[Instructions for the task]: Would you please write out the records below exactly as they appear?

[Extracted records]:
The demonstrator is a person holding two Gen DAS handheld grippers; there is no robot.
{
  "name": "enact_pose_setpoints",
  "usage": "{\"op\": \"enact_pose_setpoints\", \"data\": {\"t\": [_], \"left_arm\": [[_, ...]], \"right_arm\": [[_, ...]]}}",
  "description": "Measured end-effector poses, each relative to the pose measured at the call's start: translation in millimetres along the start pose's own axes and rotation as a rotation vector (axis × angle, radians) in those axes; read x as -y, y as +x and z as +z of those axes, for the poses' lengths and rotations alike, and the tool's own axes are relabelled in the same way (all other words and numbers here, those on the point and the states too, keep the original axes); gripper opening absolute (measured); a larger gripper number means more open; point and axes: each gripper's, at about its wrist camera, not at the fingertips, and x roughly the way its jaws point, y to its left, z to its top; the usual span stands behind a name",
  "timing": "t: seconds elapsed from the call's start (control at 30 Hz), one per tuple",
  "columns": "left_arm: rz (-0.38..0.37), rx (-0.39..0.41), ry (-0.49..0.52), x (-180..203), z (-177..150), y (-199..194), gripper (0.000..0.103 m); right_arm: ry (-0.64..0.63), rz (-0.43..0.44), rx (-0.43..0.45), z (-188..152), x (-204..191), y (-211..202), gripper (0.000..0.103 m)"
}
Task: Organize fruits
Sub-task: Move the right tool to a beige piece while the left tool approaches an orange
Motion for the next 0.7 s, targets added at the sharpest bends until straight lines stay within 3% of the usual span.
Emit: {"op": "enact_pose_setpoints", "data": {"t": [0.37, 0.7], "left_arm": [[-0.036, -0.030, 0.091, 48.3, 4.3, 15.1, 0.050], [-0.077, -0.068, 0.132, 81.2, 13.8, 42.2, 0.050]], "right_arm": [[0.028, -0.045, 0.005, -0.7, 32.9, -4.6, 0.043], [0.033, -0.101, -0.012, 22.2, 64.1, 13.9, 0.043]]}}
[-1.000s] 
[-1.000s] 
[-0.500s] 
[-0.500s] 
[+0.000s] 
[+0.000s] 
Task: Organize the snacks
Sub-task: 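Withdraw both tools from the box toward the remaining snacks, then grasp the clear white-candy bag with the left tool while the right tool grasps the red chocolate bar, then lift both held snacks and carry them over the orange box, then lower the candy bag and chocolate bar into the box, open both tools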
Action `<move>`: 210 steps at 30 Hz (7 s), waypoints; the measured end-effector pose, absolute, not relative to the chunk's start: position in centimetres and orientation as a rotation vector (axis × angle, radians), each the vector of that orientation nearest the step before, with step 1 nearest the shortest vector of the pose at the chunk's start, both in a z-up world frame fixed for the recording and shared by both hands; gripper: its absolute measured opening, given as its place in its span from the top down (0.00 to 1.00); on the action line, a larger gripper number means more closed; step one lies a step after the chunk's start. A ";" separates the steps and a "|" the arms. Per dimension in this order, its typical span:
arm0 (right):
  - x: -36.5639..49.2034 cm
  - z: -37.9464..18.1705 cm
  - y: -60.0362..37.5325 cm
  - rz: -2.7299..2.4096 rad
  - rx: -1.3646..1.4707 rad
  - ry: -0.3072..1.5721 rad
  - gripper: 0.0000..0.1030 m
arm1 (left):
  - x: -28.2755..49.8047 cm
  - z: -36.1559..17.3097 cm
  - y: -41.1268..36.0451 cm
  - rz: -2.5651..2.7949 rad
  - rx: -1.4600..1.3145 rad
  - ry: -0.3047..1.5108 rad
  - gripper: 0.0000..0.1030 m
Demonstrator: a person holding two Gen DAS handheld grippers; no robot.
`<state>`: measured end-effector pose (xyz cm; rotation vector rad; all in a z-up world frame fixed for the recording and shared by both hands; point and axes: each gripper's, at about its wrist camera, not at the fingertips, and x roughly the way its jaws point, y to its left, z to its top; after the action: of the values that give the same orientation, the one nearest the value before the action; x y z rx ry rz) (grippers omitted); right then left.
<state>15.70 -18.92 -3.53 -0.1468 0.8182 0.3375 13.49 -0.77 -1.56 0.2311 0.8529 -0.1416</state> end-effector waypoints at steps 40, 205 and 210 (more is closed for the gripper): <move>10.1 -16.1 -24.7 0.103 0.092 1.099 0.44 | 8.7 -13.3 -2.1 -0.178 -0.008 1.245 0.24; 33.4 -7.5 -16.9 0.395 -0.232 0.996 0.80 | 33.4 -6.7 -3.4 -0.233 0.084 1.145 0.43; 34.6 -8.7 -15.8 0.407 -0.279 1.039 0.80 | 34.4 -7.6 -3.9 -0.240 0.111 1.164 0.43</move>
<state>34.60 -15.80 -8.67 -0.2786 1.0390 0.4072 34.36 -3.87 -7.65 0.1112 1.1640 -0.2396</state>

[Result of this exercise]:
The demonstrator is a person holding two Gen DAS handheld grippers; there is no robot.
{
  "name": "enact_pose_setpoints",
  "usage": "{\"op\": \"enact_pose_setpoints\", \"data\": {\"t\": [_], \"left_arm\": [[_, ...]], \"right_arm\": [[_, ...]]}}",
  "description": "Measured end-effector poses, each relative to the pose measured at the call's start: translation in millimetres along the start pose's own axes and rotation as a rotation vector (axis × angle, radians) in those axes; read x as -y, y as +x and z as +z of those axes, for the poses' lengths and rotations alike, and the tool's own axes are relabelled in the same way (all other words and numbers here, those on the point and the states too, keep the original axes); gripper opening absolute (measured); a larger gripper number means more open; point and axes: each gripper's, at about its wrist camera, not at the fingertips, and x roughly the way its jaws point, y to its left, z to its top; the usual span stands behind a name",
  "timing": "t: seconds elapsed from the call's start (control at 30 Hz), one per tuple",
  "columns": "left_arm: rz (-0.38..0.37), rx (-0.39..0.41), ry (-0.49..0.52), x (-180..203), z (-177..150), y (-199..194), gripper (0.000..0.103 m); right_arm: ry (-0.64..0.63), rz (-0.43..0.44), rx (-0.43..0.45), z (-188..152), x (-204..191), y (-211..202), gripper (0.000..0.103 m)"
}
Task: Organize fruits
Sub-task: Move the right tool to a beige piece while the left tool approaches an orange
Motion for the next 0.7 s, targets added at the sharpest bends until straight lines stay within 3% of the usual span.
Emit: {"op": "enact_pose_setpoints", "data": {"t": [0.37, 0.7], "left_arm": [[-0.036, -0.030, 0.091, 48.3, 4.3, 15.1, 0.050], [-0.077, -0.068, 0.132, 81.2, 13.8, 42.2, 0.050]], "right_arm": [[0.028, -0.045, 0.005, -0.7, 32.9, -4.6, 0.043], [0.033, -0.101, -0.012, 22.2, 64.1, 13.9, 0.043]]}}
[-1.000s] 
[-1.000s] 
[-0.500s] 
[-0.500s] 
[+0.000s] 
[+0.000s] 
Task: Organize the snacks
Sub-task: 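Withdraw both tools from the box toward the remaining snacks, then grasp the clear white-candy bag with the left tool while the right tool grasps the red chocolate bar, then lift both held snacks and carry them over the orange box, then lower the candy bag and chocolate bar into the box, open both tools
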Action `<move>`: 210 steps at 30 Hz (7 s), waypoints; the measured end-effector pose, absolute, not relative to the chunk's start: position in centimetres and orientation as a rotation vector (axis × angle, radians), each the vector of that orientation nearest the step before, with step 1 nearest the shortest vector of the pose at the chunk's start, both in a z-up world frame fixed for the recording and shared by both hands; gripper: its absolute measured opening, given as its place in its span from the top down (0.00 to 1.00); on the action line, a larger gripper number means more closed; step one lies a step after the chunk's start. A ";" separates the steps and a "|" the arms. Per dimension in this order, its typical span:
arm0 (right):
  - x: -36.5639..49.2034 cm
  - z: -37.9464..18.1705 cm
  - y: -60.0362..37.5325 cm
  - rz: -2.7299..2.4096 rad
  - rx: -1.3646..1.4707 rad
  - ry: -0.3072..1.5721 rad
  - gripper: 0.0000..0.1030 m
arm1 (left):
  - x: -28.2755..49.8047 cm
  - z: -36.1559..17.3097 cm
  - y: -41.1268..36.0451 cm
  - rz: -2.5651..2.7949 rad
  - rx: -1.4600..1.3145 rad
  - ry: -0.3047..1.5108 rad
  - gripper: 0.0000..0.1030 m
Demonstrator: a person holding two Gen DAS handheld grippers; no robot.
`<state>`: measured end-effector pose (xyz cm; rotation vector rad; all in a z-up world frame fixed for the recording and shared by both hands; point and axes: each gripper's, at about its wrist camera, not at the fingertips, and x roughly the way its jaws point, y to its left, z to its top; after the action: of the values that give the same orientation, the one nearest the value before the action; x y z rx ry rz) (grippers omitted); right then left.
<state>15.70 -18.92 -3.53 -0.1468 0.8182 0.3375 13.49 -0.77 -1.56 0.2311 0.8529 -0.1416</state> end-effector waypoints at steps 40, 205 and 210 (more is closed for the gripper): <move>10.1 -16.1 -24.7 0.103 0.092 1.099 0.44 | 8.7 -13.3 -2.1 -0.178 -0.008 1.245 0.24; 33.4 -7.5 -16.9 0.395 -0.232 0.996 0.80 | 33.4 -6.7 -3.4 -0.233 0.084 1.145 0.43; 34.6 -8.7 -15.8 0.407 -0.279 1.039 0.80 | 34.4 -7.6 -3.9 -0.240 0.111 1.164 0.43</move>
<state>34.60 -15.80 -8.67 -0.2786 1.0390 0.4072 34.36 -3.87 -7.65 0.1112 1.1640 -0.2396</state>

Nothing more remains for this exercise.